WORK TO COMPLETE
The data must be copied over exactly and in full.

INPUT
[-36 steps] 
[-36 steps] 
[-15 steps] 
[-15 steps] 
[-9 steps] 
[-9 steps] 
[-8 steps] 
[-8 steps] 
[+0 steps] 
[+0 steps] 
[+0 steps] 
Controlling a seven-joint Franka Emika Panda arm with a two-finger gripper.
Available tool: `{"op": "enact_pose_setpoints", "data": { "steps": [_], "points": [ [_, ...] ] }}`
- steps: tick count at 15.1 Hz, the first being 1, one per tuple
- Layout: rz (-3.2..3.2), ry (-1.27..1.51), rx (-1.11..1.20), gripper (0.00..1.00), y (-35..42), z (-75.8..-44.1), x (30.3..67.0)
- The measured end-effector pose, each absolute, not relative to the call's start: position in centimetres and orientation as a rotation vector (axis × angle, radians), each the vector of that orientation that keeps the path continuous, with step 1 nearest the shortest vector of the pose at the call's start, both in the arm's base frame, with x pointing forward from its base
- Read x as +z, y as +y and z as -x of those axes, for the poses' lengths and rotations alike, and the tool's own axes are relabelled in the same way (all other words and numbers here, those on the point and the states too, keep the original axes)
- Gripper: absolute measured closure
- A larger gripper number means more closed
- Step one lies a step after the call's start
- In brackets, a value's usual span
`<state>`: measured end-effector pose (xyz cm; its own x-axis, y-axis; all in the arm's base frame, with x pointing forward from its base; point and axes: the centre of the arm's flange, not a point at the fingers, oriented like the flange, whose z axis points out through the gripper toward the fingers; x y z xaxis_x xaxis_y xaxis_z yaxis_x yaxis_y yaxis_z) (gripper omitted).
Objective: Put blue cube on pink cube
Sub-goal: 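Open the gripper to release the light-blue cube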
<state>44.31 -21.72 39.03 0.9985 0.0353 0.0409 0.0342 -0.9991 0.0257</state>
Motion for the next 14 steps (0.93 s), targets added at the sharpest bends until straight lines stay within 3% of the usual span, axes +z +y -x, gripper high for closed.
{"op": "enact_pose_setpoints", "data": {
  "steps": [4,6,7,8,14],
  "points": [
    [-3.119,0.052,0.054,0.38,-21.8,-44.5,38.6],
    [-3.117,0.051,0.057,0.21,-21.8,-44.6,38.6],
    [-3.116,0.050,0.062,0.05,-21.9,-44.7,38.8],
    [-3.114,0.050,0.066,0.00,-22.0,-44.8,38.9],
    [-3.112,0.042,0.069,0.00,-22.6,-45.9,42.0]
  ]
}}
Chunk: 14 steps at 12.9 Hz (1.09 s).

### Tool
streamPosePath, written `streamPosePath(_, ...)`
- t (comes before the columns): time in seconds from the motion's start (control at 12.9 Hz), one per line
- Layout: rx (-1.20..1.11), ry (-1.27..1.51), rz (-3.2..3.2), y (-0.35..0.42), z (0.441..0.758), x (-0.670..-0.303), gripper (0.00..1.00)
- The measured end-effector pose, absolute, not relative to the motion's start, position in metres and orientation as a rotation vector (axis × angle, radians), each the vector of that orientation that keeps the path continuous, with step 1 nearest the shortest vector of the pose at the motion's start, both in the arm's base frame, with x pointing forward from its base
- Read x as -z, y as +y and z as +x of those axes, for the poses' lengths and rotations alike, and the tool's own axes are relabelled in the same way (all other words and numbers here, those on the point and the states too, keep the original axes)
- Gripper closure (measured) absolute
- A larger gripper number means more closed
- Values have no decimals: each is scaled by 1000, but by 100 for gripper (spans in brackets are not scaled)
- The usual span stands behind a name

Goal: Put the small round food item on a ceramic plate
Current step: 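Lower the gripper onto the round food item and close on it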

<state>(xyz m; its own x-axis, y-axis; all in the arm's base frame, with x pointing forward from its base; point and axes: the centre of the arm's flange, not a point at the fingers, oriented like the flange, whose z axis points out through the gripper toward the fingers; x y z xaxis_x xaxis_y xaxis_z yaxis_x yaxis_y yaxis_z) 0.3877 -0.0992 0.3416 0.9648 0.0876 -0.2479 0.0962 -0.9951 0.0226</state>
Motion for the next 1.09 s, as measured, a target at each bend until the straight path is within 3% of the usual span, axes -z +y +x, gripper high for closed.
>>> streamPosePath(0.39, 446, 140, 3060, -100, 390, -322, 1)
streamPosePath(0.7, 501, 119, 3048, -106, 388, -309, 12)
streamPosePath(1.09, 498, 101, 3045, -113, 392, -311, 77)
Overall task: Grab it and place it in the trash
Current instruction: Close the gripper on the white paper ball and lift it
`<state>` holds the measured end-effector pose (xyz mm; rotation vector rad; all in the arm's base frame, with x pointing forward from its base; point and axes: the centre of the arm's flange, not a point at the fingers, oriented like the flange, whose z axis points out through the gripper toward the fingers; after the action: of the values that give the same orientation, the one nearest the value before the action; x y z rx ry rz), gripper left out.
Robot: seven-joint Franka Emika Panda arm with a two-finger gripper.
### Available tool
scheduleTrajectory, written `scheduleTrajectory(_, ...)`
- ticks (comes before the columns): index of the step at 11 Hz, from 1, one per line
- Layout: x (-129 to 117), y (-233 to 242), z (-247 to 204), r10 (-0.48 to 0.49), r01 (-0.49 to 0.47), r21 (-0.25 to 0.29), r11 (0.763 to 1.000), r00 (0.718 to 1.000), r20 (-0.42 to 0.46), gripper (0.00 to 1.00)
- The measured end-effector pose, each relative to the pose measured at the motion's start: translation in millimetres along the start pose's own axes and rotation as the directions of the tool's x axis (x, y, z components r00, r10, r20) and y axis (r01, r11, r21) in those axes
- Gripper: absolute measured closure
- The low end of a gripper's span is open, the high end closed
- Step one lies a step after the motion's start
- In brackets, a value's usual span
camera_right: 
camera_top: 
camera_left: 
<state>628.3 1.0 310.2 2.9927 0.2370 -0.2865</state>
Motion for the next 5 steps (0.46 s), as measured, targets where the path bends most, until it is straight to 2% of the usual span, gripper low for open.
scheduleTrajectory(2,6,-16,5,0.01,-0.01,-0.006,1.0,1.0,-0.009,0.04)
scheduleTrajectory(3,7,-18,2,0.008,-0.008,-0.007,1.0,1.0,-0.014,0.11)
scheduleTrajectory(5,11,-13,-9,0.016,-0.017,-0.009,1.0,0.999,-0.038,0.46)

RESPONSE TO THE EXERCISE
[-36 steps] 
[-36 steps] 
[-15 steps] 
[-15 steps] 
[-9 steps] 
[-9 steps] 
[-8 steps] 
[-8 steps] 
[+0 steps] 
[+0 steps] 
[+0 steps] 
Controlling a seven-joint Franka Emika Panda arm with a two-finger gripper.
Available tool: `{"op": "enact_pose_setpoints", "data": { "steps": [_], "points": [ [_, ...] ] }}`
- steps: tick count at 15.1 Hz, the first being 1, one per tuple
- Layout: rz (-3.2..3.2), ry (-1.27..1.51), rx (-1.11..1.20), gripper (0.00..1.00), y (-35..42), z (-75.8..-44.1), x (30.3..67.0)
- The measured end-effector pose, each absolute, not relative to the call's start: position in centimetres and orientation as a rotation vector (axis × angle, radians), each the vector of that orientation that keeps the path continuous, with step 1 nearest the shortest vector of the pose at the call's start, both in the arm's base frame, with x pointing forward from its base
- Read x as +z, y as +y and z as -x of those axes, for the poses' lengths and rotations alike, and the tool's own axes are relabelled in the same way (all other words and numbers here, those on the point and the states too, keep the original axes)
- Gripper: absolute measured closure
- A larger gripper number means more closed
- Step one lies a step after the call's start
- In brackets, a value's usual span
`<state>`: measured end-effector pose (xyz cm; its own x-axis, y-axis; all in the arm's base frame, with x pointing forward from its base; point and axes: the centre of the arm's flange, not a point at the fingers, oriented like the flange, whose z axis points out through the gripper toward the fingers; x y z xaxis_x xaxis_y xaxis_z yaxis_x yaxis_y yaxis_z) (gripper omitted).
Objective: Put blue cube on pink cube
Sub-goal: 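Open the gripper to release the light-blue cube
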<state>44.31 -21.72 39.03 0.9985 0.0353 0.0409 0.0342 -0.9991 0.0257</state>
Motion for the next 14 steps (0.93 s), targets added at the sharpest bends until straight lines stay within 3% of the usual span, axes +z +y -x, gripper high for closed.
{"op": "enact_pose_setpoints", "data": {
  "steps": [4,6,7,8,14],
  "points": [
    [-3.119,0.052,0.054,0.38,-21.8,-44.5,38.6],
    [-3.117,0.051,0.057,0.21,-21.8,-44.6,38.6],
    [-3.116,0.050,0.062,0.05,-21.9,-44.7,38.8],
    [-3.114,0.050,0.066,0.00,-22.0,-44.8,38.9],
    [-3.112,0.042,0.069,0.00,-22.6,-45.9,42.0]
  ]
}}
Chunk: 14 steps at 12.9 Hz (1.09 s).

### Tool
streamPosePath, written `streamPosePath(_, ...)`
- t (comes before the columns): time in seconds from the motion's start (control at 12.9 Hz), one per line
- Layout: rx (-1.20..1.11), ry (-1.27..1.51), rz (-3.2..3.2), y (-0.35..0.42), z (0.441..0.758), x (-0.670..-0.303), gripper (0.00..1.00)
- The measured end-effector pose, absolute, not relative to the motion's start, position in metres and orientation as a rotation vector (axis × angle, radians), each the vector of that orientation that keeps the path continuous, with step 1 nearest the shortest vector of the pose at the motion's start, both in the arm's base frame, with x pointing forward from its base
- Read x as -z, y as +y and z as +x of those axes, for the poses' lengths and rotations alike, and the tool's own axes are relabelled in the same way (all other words and numbers here, those on the point and the states too, keep the original axes)
- Gripper closure (measured) absolute
- A larger gripper number means more closed
- Values have no decimals: each is scaled by 1000, but by 100 for gripper (spans in brackets are not scaled)
- The usual span stands behind a name

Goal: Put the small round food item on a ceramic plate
Current step: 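Lower the gripper onto the round food item and close on it
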
<state>(xyz m; its own x-axis, y-axis; all in the arm's base frame, with x pointing forward from its base; point and axes: the centre of the arm's flange, not a point at the fingers, oriented like the flange, whose z axis points out through the gripper toward the fingers; x y z xaxis_x xaxis_y xaxis_z yaxis_x yaxis_y yaxis_z) 0.3877 -0.0992 0.3416 0.9648 0.0876 -0.2479 0.0962 -0.9951 0.0226</state>
Motion for the next 1.09 s, as measured, a target at each bend until the straight path is within 3% of the usual span, axes -z +y +x, gripper high for closed.
>>> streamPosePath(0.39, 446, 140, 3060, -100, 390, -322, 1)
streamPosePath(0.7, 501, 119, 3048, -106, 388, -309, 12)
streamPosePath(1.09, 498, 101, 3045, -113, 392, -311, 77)
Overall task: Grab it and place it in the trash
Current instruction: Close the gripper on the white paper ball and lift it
`<state>` holds the measured end-effector pose (xyz mm; rotation vector rad; all in the arm's base frame, with x pointing forward from its base; point and axes: the centre of the arm's flange, not a point at the fingers, oriented like the flange, whose z axis points out through the gripper toward the fingers; after the action: of the values that give the same orientation, the one nearest the value before the action; x y z rx ry rz), gripper left out.
Robot: seven-joint Franka Emika Panda arm with a two-finger gripper.
### Available tool
scheduleTrajectory, written `scheduleTrajectory(_, ...)`
- ticks (comes before the columns): index of the step at 11 Hz, from 1, one per line
- Layout: x (-129 to 117), y (-233 to 242), z (-247 to 204), r10 (-0.48 to 0.49), r01 (-0.49 to 0.47), r21 (-0.25 to 0.29), r11 (0.763 to 1.000), r00 (0.718 to 1.000), r20 (-0.42 to 0.46), gripper (0.00 to 1.00)
- The measured end-effector pose, each relative to the pose measured at the motion's start: translation in millimetres along the start pose's own axes and rotation as the directions of the tool's x axis (x, y, z components r00, r10, r20) and y axis (r01, r11, r21) in those axes
- Gripper: absolute measured closure
- The low end of a gripper's span is open, the high end closed
- Step one lies a step after the motion's start
- In brackets, a value's usual span
camera_right: 
camera_top: 
camera_left: 
<state>628.3 1.0 310.2 2.9927 0.2370 -0.2865</state>
Motion for the next 5 steps (0.46 s), as measured, targets where the path bends most, until it is straight to 2% of the usual span, gripper low for open.
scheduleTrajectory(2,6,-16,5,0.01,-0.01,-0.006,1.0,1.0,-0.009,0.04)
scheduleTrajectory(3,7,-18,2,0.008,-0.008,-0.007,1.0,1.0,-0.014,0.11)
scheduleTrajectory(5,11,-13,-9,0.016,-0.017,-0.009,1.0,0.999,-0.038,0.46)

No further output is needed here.